Genetic variability of proteins involved in metronidazole metabolism and detoxification in Giardia lamblia

Abstract

Metronidazole (MTZ) treatment-refractory Giardia lamblia infections is an emerging global problem. Recent studies show that prevalence rates of refractory infections are 10-20 % and can be as high as 46 %. The recent global increase of treatment refractory Giardia infections, suggest an emergence of strains with certain genetic inheritable traits. Up until now, no specific genetic marker of MTZ-resistance has been discovered in Giardia and most in vitro studies have utilized laboratory-derived sub-assemblage AI isolates, which rarely infects humans. The overall aim of this thesis was to investigate and analyze single nucleotide variants (SNVs) in proteins that are responsible for activation or inactivation of MTZ, and involved in the detoxification of reactive oxidative species and reactive nitrosative species in clinical isolates of Giardia. In this thesis we address the presence of genetic variation, especially amino acid altering, non-synonymous(ns) SNVs, of 29 genes. The variation was identified by Illumina whole genome sequencing of 20 recent, clinical, cultured sub-assemblage AII and assemblage B isolates, while cloning and Sanger sequencing was performed to identify alleles of the three genes flavohemoprotein (gFlHb), nitroreductase (NR) 1 and 2, the two latter were explored in eight non-cultured clinical isolates as well. Further, gFlHb was investigated for its potential variable copy number by mining PacBio de novo assembled genomes in eight isolates. Our findings disclose high frequencies of genetic variations in many of the 29 genes, where nsSNVs in assemblage B were especially high in ferredoxins (fds), NR1 and NR2, thioredoxin peroxidase and NADH oxidase. gFlHb was found to be a variable copy number gene (2-6 copies/isolate) with high genetic variation. Moreover, we identified truncated NR1 alleles in one MTZ refractory isolate, while two susceptible isolates, one homozygotic, had truncated NR2 alleles.
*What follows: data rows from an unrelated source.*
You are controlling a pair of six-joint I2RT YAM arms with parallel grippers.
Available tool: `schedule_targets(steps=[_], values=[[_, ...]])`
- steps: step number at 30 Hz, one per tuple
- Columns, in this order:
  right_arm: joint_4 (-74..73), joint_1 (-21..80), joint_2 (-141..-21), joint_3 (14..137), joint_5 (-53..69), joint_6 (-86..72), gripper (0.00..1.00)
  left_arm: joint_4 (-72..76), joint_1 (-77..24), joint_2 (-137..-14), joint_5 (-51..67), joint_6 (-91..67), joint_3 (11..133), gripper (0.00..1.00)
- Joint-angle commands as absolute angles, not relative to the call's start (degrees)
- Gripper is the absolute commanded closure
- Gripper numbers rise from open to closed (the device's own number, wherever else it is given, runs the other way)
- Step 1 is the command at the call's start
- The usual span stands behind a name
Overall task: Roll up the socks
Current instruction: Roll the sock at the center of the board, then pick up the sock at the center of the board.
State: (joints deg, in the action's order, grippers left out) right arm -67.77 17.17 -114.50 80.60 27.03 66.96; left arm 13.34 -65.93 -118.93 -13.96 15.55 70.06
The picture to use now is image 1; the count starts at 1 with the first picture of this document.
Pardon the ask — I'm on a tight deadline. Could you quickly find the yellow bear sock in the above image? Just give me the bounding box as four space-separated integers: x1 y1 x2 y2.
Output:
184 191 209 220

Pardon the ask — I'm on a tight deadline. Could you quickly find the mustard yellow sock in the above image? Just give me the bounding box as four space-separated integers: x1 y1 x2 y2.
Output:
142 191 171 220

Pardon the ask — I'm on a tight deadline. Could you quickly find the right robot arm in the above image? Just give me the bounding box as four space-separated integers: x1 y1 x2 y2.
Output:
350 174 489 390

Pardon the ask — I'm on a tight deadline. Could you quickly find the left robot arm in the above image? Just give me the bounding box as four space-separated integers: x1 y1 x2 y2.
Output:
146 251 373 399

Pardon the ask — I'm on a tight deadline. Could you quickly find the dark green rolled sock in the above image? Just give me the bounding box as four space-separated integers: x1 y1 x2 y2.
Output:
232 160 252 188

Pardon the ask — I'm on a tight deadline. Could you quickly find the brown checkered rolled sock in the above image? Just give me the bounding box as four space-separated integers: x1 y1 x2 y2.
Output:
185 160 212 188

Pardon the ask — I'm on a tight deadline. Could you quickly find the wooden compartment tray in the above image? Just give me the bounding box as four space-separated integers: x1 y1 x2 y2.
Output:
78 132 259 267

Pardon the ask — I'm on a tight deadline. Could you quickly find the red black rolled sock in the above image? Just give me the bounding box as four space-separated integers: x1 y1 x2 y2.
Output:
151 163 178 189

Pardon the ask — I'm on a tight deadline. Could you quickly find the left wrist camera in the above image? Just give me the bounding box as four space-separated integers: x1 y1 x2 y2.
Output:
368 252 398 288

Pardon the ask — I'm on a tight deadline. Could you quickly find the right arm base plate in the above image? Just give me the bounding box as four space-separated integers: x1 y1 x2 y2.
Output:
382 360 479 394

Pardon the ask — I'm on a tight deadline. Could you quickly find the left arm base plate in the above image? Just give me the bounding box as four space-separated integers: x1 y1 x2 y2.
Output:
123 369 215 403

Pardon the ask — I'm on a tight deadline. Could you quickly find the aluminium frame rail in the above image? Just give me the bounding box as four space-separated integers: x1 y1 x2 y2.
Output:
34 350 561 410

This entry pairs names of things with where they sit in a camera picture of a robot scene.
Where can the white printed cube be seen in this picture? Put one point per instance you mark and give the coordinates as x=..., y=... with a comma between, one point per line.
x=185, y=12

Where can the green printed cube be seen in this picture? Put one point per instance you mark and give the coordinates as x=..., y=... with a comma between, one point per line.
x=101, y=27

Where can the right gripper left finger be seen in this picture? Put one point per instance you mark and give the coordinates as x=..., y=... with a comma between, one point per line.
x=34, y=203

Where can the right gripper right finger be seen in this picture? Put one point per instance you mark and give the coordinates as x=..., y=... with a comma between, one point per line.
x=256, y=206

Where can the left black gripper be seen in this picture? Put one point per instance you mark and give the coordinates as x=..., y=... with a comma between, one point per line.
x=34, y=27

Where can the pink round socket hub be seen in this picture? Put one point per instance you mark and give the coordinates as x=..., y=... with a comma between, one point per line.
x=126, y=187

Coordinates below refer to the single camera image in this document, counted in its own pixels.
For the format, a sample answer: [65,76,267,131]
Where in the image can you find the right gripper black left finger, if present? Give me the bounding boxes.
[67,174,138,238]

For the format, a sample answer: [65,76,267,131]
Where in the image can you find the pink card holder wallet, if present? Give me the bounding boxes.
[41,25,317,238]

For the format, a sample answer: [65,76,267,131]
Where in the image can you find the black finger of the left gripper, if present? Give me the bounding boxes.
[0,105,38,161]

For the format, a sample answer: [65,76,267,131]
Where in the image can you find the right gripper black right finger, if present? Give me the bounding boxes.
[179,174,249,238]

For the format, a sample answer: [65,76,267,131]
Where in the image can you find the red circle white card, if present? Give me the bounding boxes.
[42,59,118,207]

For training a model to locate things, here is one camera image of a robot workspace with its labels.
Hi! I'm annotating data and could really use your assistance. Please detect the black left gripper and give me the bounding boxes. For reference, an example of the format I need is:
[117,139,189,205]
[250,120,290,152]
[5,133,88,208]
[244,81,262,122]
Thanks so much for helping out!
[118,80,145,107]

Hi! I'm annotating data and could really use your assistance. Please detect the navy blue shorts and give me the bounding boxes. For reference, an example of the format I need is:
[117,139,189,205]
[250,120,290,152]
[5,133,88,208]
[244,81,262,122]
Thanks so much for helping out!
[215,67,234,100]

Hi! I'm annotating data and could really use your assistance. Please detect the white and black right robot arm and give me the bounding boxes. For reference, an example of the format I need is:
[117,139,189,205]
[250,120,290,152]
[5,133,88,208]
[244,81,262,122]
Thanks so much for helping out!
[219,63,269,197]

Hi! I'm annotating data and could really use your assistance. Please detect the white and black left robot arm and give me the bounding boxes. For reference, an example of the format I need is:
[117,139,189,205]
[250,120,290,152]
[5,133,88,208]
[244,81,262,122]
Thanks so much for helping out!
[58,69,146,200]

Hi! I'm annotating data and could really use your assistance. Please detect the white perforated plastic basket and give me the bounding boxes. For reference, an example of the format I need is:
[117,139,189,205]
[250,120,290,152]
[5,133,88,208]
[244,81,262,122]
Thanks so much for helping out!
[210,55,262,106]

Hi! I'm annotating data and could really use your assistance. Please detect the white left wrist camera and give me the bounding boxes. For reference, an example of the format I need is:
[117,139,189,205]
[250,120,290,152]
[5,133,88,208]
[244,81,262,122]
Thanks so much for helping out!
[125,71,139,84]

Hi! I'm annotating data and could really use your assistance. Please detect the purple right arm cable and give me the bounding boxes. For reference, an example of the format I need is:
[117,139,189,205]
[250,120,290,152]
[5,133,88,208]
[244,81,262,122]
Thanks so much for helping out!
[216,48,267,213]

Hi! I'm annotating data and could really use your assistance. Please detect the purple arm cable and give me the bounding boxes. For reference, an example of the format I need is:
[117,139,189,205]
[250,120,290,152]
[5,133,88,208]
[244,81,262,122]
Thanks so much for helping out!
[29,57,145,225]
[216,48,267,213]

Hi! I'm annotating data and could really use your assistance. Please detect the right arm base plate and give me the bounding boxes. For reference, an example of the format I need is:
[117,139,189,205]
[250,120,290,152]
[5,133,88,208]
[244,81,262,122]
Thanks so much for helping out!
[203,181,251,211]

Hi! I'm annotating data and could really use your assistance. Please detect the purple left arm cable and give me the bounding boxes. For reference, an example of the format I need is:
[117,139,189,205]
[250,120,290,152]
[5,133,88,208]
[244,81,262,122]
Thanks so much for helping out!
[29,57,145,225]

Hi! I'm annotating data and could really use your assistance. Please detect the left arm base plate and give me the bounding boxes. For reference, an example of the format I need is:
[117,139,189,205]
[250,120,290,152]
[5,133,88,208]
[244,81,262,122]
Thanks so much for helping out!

The considerable genetic variation, coupled with findings of variable copies of gFlHb and dysfunctional NR proteins in recent clinical isolates of Giardia show a potential for identification of genetic markers for MTZ susceptibility/resistance. Future studies will help to decipher the effects of the mutations and could include functional assays and obtaining samples from a larger, more well-defined patient cohort.